What the market is pricing
- In our view, near-term vol prices a nervous but orderly expiry rather than a panic. VIX1D at 12.72 and VIX9D at 13.98 were both bid up sharply, yet both sit under the 30-day VIX of 16.73. Options carry a high risk of rapid loss and are not suitable for every investor.
- The fear is priced in tech, not the broad market. VXN at 27.34 against a VIX of 16.73, a ratio near 1.64, places the risk squarely in chips and megacap tech.
- Tail hedging is held, not freshly grabbed. CBOE SKEW at 145.72 eased on the day, so downside protection stays elevated but is not climbing into the expiry.

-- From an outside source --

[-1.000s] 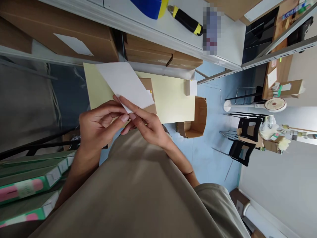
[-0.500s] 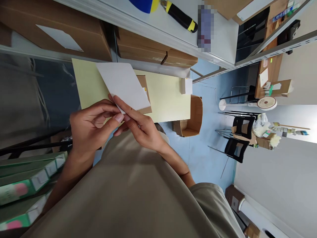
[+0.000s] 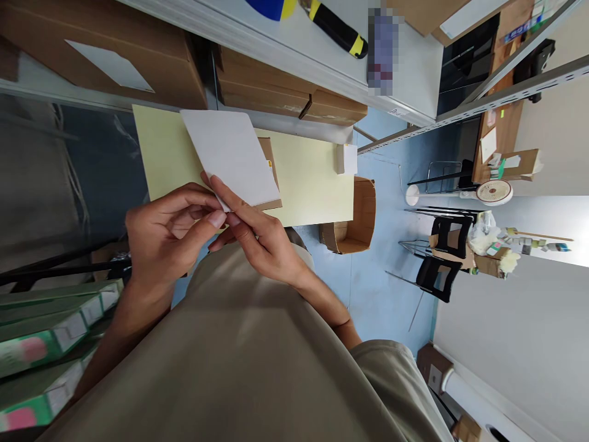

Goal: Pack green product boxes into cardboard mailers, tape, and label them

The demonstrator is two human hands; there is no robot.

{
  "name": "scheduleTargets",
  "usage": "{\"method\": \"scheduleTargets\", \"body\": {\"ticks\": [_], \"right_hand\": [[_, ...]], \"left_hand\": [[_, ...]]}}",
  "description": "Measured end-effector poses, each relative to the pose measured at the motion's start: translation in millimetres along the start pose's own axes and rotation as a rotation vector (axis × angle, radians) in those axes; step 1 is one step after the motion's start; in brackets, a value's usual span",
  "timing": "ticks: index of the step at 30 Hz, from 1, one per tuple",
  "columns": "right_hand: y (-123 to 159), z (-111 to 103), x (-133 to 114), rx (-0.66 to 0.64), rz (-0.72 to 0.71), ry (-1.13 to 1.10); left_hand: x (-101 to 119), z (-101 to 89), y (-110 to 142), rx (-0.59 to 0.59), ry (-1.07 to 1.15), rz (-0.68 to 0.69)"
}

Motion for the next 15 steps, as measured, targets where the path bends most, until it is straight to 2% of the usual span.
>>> {"method": "scheduleTargets", "body": {"ticks": [4, 9, 15], "right_hand": [[0.2, -1.4, -5.4, 0.043, -0.032, 0.059], [2.5, 0.7, -1.0, 0.019, 0.007, 0.142], [2.7, -0.7, -6.6, 0.038, -0.050, 0.090]], "left_hand": [[-2.8, 0.0, 0.7, -0.001, 0.015, -0.003], [-5.2, 1.7, 1.6, -0.002, 0.026, 0.011], [-2.5, 4.6, -0.3, -0.020, -0.012, 0.013]]}}
Point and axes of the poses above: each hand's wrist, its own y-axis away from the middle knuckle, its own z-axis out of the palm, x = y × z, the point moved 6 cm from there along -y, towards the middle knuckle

- The curve prices a dispersion regime, not a directional break. Three-month implied correlation near 8, low even after a 10% pop, points to an index that may stay damped while single names diverge. See Saxo pricing for costs and applicable charges.
Today’s catalysts
The main event today is the US monthly options expiry, where dealer gamma hedging tends to concentrate into the close and can amplify intraday swings. The macro slate is light by comparison, and in our view the bigger forward markers are the cluster of megacap tech earnings due in late July and the FOMC decision on 28-29 July, both of which could decide whether the chip derate stays contained or broadens.
Tech selloff into monthly expiry
Today is the July monthly expiry, the third Friday, when a typical monthly settles on the order of USD 1-2 trillion in notional across US equity and index options. Dealer gamma hedging concentrates into the final hours, which can amplify intraday swings around heavily-owned strikes.

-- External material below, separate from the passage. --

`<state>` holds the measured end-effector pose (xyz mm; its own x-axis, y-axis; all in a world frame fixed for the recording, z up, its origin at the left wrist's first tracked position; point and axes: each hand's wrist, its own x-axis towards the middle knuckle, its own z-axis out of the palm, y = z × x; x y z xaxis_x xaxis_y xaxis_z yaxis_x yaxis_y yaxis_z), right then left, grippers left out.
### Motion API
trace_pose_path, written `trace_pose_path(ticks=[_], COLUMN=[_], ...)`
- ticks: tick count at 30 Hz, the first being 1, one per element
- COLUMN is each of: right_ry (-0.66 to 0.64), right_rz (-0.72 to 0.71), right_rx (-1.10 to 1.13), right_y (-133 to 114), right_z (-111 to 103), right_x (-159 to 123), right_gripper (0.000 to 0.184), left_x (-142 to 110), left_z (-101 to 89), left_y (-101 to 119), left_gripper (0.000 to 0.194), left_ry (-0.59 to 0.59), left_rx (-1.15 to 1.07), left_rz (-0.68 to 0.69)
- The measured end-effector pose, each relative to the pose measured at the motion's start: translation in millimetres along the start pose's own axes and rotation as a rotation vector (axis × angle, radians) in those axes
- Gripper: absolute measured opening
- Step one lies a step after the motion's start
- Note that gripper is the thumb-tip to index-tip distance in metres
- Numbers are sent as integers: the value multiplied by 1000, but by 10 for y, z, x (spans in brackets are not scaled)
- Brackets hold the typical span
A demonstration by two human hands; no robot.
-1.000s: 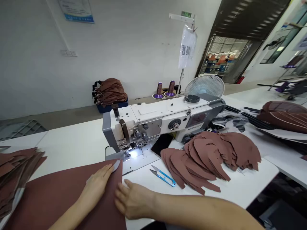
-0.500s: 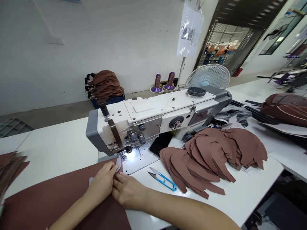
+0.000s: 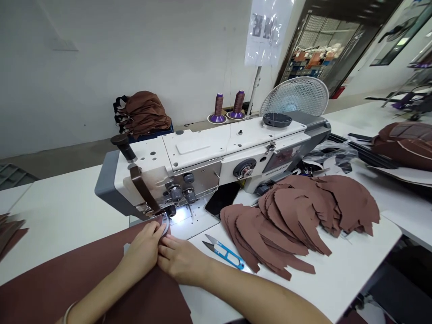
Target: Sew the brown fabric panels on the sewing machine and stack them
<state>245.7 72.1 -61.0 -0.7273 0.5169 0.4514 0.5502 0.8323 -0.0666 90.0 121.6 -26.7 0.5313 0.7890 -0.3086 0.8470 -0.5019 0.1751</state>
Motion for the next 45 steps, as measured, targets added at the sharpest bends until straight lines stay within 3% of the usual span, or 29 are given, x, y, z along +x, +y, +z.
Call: trace_pose_path(ticks=[10, 21, 28, 38, 45], right_ry=[-3, -6, 37, 52, 54], right_rz=[-2, 16, -37, -9, -28], right_rx=[-1, -37, -114, -148, -130], right_y=[1, 26, -61, -21, 44], right_z=[-4, 5, -8, 32, 14], right_x=[3, 12, -70, -53, -52], right_gripper=[20, 24, 18, 21, 20], left_x=[5, 34, -102, -66, -31], left_z=[-18, -37, -33, -68, -15], left_y=[21, 45, 279, 245, 224], left_gripper=[53, 46, 47, 47, 44], left_ry=[-12, 60, 50, -21, 72], left_rx=[14, 23, 241, 160, 262], left_rz=[-13, 5, -94, -66, -39])
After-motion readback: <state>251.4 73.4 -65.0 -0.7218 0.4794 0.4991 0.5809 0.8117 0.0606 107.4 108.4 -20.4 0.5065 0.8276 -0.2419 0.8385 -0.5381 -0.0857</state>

- The put walls in the memory names may pin less than their size suggests. The single-name put open interest in Micron, SanDisk and Oracle sits mostly deep in the money, where gamma is low, so its pull into the close could be limited despite the notional.
- The damage is concentrated, not broad, so far. The selling clustered in chips and Asia, with Korea’s KOSPI down 6.37% and circuit-breaker sidecars triggered, while US breadth stayed positive and Europe held roughly flat.

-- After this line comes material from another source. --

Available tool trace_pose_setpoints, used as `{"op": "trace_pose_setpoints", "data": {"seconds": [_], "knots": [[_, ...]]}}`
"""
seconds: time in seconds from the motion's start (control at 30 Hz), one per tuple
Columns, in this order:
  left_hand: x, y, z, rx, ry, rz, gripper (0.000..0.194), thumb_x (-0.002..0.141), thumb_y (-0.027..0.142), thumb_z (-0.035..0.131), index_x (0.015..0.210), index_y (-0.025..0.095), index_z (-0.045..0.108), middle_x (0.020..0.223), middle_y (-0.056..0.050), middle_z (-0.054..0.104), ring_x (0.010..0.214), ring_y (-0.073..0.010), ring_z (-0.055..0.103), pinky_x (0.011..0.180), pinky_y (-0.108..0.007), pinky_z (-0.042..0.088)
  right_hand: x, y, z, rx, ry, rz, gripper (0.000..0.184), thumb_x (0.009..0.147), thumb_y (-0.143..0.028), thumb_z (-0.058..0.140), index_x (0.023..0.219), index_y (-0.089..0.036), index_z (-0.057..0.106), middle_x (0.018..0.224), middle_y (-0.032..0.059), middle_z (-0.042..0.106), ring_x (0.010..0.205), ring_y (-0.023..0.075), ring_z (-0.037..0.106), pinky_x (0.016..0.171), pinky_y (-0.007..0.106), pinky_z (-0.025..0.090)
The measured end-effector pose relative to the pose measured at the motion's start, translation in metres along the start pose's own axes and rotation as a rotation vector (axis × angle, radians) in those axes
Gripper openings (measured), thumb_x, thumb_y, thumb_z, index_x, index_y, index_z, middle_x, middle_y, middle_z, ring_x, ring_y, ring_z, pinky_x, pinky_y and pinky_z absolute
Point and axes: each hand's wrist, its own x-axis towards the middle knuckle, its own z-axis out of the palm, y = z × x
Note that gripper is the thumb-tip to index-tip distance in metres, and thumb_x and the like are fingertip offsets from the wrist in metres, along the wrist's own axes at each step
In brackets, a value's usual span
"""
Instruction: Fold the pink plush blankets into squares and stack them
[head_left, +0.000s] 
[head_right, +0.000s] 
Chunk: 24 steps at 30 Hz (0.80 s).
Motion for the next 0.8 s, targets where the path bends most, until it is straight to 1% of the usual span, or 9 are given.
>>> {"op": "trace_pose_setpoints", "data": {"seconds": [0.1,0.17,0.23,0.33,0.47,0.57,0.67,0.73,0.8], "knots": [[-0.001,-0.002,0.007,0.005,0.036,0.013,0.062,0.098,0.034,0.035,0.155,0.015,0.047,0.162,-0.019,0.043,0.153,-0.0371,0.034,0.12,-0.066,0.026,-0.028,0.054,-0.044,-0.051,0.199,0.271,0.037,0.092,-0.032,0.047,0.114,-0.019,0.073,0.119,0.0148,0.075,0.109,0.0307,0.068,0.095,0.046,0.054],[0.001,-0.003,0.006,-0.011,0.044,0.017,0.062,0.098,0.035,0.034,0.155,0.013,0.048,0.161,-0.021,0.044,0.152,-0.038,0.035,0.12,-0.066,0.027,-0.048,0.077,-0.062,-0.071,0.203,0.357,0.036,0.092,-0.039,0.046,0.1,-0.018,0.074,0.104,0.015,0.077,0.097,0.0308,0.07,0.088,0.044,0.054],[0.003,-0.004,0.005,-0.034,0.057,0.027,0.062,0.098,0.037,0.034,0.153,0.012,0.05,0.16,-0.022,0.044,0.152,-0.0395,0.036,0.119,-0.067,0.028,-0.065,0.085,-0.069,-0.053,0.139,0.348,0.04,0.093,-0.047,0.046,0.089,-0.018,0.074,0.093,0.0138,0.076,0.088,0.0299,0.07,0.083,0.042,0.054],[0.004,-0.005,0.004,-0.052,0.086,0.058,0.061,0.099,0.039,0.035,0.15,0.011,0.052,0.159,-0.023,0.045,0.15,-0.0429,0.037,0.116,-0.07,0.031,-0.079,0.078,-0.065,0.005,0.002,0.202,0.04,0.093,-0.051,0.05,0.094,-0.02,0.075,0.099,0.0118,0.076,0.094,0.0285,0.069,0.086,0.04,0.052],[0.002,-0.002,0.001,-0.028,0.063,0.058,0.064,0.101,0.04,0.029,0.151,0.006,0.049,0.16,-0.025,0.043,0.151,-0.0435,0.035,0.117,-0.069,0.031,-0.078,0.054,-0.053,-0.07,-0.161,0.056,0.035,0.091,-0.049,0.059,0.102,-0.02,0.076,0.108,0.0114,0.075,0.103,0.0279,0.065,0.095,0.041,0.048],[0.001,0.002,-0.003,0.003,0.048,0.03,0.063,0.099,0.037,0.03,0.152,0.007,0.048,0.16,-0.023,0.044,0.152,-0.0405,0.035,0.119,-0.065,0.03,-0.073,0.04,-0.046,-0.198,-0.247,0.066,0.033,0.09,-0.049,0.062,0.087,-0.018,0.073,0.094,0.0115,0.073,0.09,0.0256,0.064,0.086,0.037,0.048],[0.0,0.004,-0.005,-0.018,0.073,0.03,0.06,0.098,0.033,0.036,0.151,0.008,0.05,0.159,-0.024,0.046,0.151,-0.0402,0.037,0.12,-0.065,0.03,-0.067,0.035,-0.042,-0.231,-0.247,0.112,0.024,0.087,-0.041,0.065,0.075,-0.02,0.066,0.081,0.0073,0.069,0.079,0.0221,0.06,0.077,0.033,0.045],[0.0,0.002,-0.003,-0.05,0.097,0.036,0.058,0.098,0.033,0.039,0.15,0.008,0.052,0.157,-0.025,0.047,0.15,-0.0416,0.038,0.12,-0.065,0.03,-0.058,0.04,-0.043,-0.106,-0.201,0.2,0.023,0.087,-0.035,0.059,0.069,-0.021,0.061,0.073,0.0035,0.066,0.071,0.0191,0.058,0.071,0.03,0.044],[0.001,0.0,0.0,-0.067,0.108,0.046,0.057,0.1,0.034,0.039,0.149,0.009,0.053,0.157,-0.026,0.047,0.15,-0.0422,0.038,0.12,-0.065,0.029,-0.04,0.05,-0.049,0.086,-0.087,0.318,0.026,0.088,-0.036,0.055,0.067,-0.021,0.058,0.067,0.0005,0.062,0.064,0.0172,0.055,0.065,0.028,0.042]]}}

- In our view the derate could broaden through two channels. Megacap tech earnings in late July and the FOMC on 28-29 July are the US triggers; in Europe, the large semiconductor exporters (ASML, Infineon, BESI) that track the Philadelphia Semiconductor index are the transmission path. Options carry a high risk of rapid loss and are not suitable for every investor. See Saxo pricing for costs and applicable charges.
Expiry notional and gamma mechanics: CBOE, SpotGamma, 16-17 July 2026.
Conclusion
In our assessment the tape looked worse than it traded: a chip-led drop and a near-7% pop in the VIX, but with equal-weight names higher, defensives bid and Europe roughly flat, this reads as rotation rather than the start of a broad risk-off. Today’s monthly expiry may keep intraday moves choppy into the close as dealers hedge, even if the deep-in-the-money put walls offer little pinning pull. The signal to watch is whether the chip derate stays contained or could bleed into the index through megacap earnings and Europe’s semiconductor exporters. Options carry a high risk of rapid loss and are not suitable for every investor. Past performance is not indicative of future results.
Important note: The strategies and examples provided in this article are purely for educational purposes. They are intended to assist in shaping your thought process and should not be replicated or implemented without careful consideration. Every investor or trader must conduct their own due diligence and take into account their unique financial situation, risk tolerance, and investment objectives before making any decisions. Remember, investing in the stock market carries risk, and it’s crucial to make informed decisions.